Religion
- Affiliation: Jainism
- Deity: Shantinatha
- Festival: Mahavir Jayanti

Location
- Location: Katni, Madhya Pradesh
- Interactive map of Bahuriband
- Coordinates: 23°40′02.1″N 80°04′01″E﻿ / ﻿23.667250°N 80.06694°E

Architecture
- Established: 1125 AD
- Temple: 1

= Bahuriband =

Bahuriband (or Bahoriband), near Katni in Madhya Pradesh, is a famous inscription at the feet of a colossal stone image of Jain Tirthankara Shantinath.

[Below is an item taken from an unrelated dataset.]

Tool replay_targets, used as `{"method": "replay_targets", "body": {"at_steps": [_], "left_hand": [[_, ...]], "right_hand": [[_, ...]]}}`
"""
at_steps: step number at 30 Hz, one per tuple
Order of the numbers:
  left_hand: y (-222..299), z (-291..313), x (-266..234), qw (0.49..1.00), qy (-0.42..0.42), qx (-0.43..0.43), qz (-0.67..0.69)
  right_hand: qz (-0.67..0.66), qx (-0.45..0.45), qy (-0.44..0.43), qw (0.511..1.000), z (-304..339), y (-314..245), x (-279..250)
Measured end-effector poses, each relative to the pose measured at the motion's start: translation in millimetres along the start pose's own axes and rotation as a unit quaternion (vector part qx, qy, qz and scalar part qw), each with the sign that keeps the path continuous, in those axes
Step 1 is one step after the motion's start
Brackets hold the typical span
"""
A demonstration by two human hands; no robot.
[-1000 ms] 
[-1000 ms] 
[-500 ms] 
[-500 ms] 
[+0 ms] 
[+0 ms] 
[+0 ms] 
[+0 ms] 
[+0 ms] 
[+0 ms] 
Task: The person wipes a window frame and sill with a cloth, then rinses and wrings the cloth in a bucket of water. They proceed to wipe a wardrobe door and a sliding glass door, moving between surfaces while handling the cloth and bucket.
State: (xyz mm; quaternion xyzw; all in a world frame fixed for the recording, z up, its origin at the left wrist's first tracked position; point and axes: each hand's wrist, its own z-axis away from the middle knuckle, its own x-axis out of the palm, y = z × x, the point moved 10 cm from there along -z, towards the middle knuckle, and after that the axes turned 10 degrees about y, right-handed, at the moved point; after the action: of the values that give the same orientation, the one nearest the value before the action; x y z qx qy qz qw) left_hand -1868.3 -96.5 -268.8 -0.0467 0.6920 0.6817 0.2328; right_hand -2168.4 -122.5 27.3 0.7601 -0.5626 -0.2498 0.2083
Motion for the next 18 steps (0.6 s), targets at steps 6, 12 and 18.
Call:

The colossal statue is in height.

== Inscription ==
The inscription reads:

संवत १०..फल्गुन वदि ९ सोमे श्रीमद गयाकर्णदेव विजयराज्ये राष्ट्रकूटकुलोद्भव महासमन्ताधिपति श्रीमद् गोर्ल्हणदेवस्य प्रवर्धमानस्य || श्रीमद् गोल्लापूर्वाम्नाये वेल्लप्रभाटिकायामुरुकृताम्नाये तर्कतार्किक चूडामणि श्रीमन् माधवनन्दिनानुगृहीतः तस्साधु श्री सर्व्वधरः तस्य पुत्र महाभोज धर्म्मदानाध्ययनरतः तेनेदं कारितं रम्यम शान्तिनाथस्य मन्दिरं|| स्वलात्यम् सर्ज्जक सूत्रधारः श्रेश्ठि नमावितानं महाश्वेत.म निर्मितमतिसुन्दरं|| श्रीमच्चन्द्रकराचर्य्याम्नाय देशीगणान्वये समस्त विद्या विनयानन्दित विद्वज्जनाः प्रतिष्ठाचार्य श्रीमत् सुभद्राश्चिरं जयतु ||

The Bahuriband stone inscription from the reign of Kalachuri ruler Gayakarna mentions that one Mahabhoja, son of Sadhu Sarvadhara, from the Golapurva community erected a temple of Shantinath. The image was consecrated by the Acharya Subhadra who belonged to the line of Desiya Gana (a branch of Mula Sangh) in the amnyaya of Candrakara Acharya. The region was ruled by Mahasamanta Golhana Deva of Rashtrakuta clan.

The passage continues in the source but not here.